# [EXERCISE AIM]
An exact copy of the data is needed, one that excludes all pictures.

---

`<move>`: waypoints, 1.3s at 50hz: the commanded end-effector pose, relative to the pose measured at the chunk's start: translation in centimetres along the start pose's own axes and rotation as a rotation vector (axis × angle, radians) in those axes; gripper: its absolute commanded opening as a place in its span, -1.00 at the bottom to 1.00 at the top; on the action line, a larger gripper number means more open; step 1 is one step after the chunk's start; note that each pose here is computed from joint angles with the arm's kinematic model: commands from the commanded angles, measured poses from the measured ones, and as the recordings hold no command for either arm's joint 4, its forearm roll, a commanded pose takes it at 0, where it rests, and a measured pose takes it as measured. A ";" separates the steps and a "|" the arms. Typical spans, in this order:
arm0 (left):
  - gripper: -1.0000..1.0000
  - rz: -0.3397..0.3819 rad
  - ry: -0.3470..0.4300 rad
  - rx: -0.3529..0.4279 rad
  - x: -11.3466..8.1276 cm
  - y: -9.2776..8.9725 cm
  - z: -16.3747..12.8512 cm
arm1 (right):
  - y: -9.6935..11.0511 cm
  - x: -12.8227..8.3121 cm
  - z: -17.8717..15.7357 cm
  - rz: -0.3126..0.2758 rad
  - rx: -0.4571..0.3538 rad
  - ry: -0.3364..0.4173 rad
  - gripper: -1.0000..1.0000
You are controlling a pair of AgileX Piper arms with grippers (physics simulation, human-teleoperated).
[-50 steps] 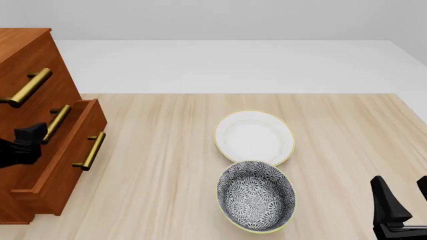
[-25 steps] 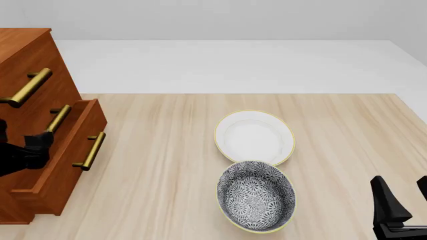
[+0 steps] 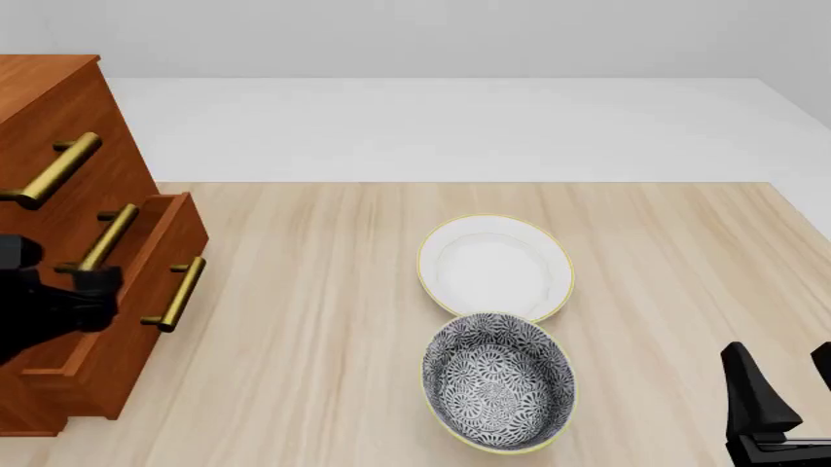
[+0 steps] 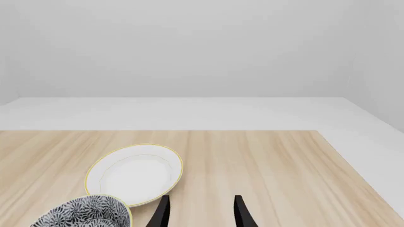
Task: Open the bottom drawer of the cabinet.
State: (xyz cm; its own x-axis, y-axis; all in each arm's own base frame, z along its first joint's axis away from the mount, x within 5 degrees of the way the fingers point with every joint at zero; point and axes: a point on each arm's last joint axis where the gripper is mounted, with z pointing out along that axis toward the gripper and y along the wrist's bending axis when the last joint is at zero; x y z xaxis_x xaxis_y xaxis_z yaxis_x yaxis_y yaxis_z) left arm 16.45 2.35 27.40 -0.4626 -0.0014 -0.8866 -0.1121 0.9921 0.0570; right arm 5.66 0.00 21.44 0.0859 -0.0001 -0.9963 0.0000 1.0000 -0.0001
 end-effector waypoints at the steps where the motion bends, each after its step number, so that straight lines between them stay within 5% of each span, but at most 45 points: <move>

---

# [RESPONSE TO THIS EXERCISE]
`<move>`: waypoints, 1.3s at 50hz: the commanded end-effector pose, relative to the pose measured at the chunk's start: translation in centimetres along the start pose's own axes and rotation as a rotation vector (axis × angle, radians) in those axes; gripper: its absolute commanded opening as a place in its span, -1.00 at the bottom to 1.00 at the top; on the action line, a larger gripper number means more open; step 1 is one step after the chunk's start; note that each pose here is computed from joint angles with the arm's kinematic model: commands from the commanded angles, measured poses from the measured ones, and as the recordings hold no command for either arm's joint 4, its forearm roll, a commanded pose takes it at 0, where it rests, and a measured pose takes it as measured. A ";" separates the steps and a "|" the arms. Typical spans, in this order:
arm0 (left):
  - gripper: -1.0000..1.0000
  - rz: -0.3397..0.3819 rad
  - ry: -0.3470..0.4300 rad
  - rx: -0.3529..0.4279 rad
  - x: -11.3466..8.1276 cm
  - y: -9.2776..8.9725 cm
  - z: -16.3747..12.8512 cm
arm1 (right):
  - y: -9.6935..11.0511 cm
  - x: -12.8227..8.3121 cm
  - z: -17.8717..15.7357 cm
  - rz: -0.3126..0.2758 rad
  - rx: -0.4571..0.3538 rad
  - ry: -0.3364..0.4173 rad
  - gripper: -1.0000..1.0000
You are controlling a pair of AgileX Piper arms with grippers (physics simulation, human-teleoperated).
[-50 steps] 
[-25 steps] 
[+0 steps] 
[+0 steps] 
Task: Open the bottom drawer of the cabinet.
State: (xyz cm; its own x-axis, y-axis; all in each arm's own base frame, z along its first joint's axis away from the mount, x within 5 degrees of the way the fingers point with every joint at zero; point and axes: a point on each arm's last joint axis where the gripper is mounted, with z pointing out along that axis toward the gripper and y along the wrist's bending axis when the last joint is at zero; x y z xaxis_x xaxis_y xaxis_z yaxis_x yaxis_y yaxis_z) left arm 16.45 2.35 27.40 -0.4626 -0.0014 -0.8866 -0.1121 0.9921 0.0570; right arm 5.66 0.00 21.44 0.0859 -0.0001 -0.9963 0.0000 1.0000 -0.0001
 end-effector waypoints at the steps where the motion bends, each after its step number, so that straight lines between them stay within 5% of each span, but at most 45 points: <move>

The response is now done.